Ischaemic Monomelic Neuropathy and Compartment Syndrome: A Spectrum of Ischaemia

Case Report

Austin Surg Case Rep. 2025; 10(1): 1064.

Ischaemic Monomelic Neuropathy and Compartment Syndrome: A Spectrum of Ischaemia

Tom Challoner¹*; Mei Sien Liew¹; Rajive Jose²

1Registrar, Plastic Surgery, All of Queen Elizabeth Hospital Mindelsohn Way Birmingham B15 2GW, UK

2Consultant, Plastic Surgery, All of Queen Elizabeth Hospital Mindelsohn Way Birmingham B15 2GW, UK

*Corresponding author: Tom Challoner, Registrar, Plastic Surgery, All of Queen Elizabeth Hospital Mindelsohn Way Birmingham B15 2GW, UK. Email: Tom.challoner@gmail.com

Received: December 13, 2024; Accepted: December 31, 2024; Published: January 07, 2025

Abstract

Ischaemic Monomelic Neuropathy (IMN) is a rare sequelae of arteriovenous fistula formation in the upper limb. It typically presents with sensory disturbance and represented ischaemic to peripheral nerves. A case of ischaemia following fistula revision is presented and ongoing ischaemic leading to acute compartment syndrome. The pathophysiology of IMN is unclear, however the ischaemic insult to the nerves must also affect the other structures in the forearm, including muscles, and should be recognised as spectrum of ischaemia. Progression to compartment syndrome is a significant risk with devastating consequences and should therefore be considered in any neurovascular disturbance following fistula formation.

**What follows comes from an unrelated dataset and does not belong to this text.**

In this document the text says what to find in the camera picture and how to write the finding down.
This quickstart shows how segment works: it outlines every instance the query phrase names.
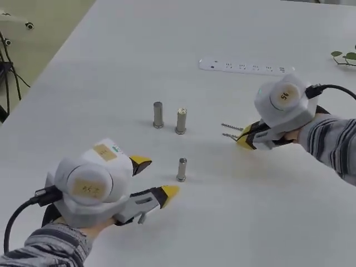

Keywords: Compartment Syndromes; Vascular fistula; Ischemia

Introduction

Ischaemic Monomelic Neuropathy (IMN) is a rare peripheral neuropathy complication secondary to an ischaemic injury following the creation of Arteriovenous (AV) fistulae of the upper limb providing access for haemodialysis. The estimated incidence rate of IMN is 0.5% following vascular access procedure, but the exact pathophysiology of IMN is poorly understood [1]. Still, it is caused by an arterial steal, and poor perfusion of vasa nervorum, resulting in multiple axonal loss mononeuropathies in the distal limb [2]. The symptoms commonly occur immediately postoperatively with predominantly neurological signs, but often without notable clinical ischaemia affecting the limb. IMN can lead to permanent functional loss of the affected limb and irreversible chronic pain. Whilst recognised amongst transplant surgeons, a spectrum of ischaemic insults can occur with all forearm structures at risk. We present a case of acute compartment syndrome associated with the revision of the brachiocephalic fistula for haemodialysis access which the diagnosis was delayed.

Case Presentation

A 35-year-old, right-handed male underwent revision of a brachiocephalic fistula for haemodialysis. He had previously undergone a live donor kidney transplant which had failed, and the flow in his existing right-sided fistula had reduced, requiring revision. Under general and regional supraclavicular block anaesthesia, a 6mm GORE® ACUSEAL Vascular Graft (Gore Medical, Arizona, USA) was anastomosed proximal to the previous cephalic vein anastomosis in the upper arm with an end-to-side anastomosis. It was tunnelled distally and anastomosed to the cephalic vein. The hand was perfused following the procedure, and radial artery flow confirmed with handheld doppler.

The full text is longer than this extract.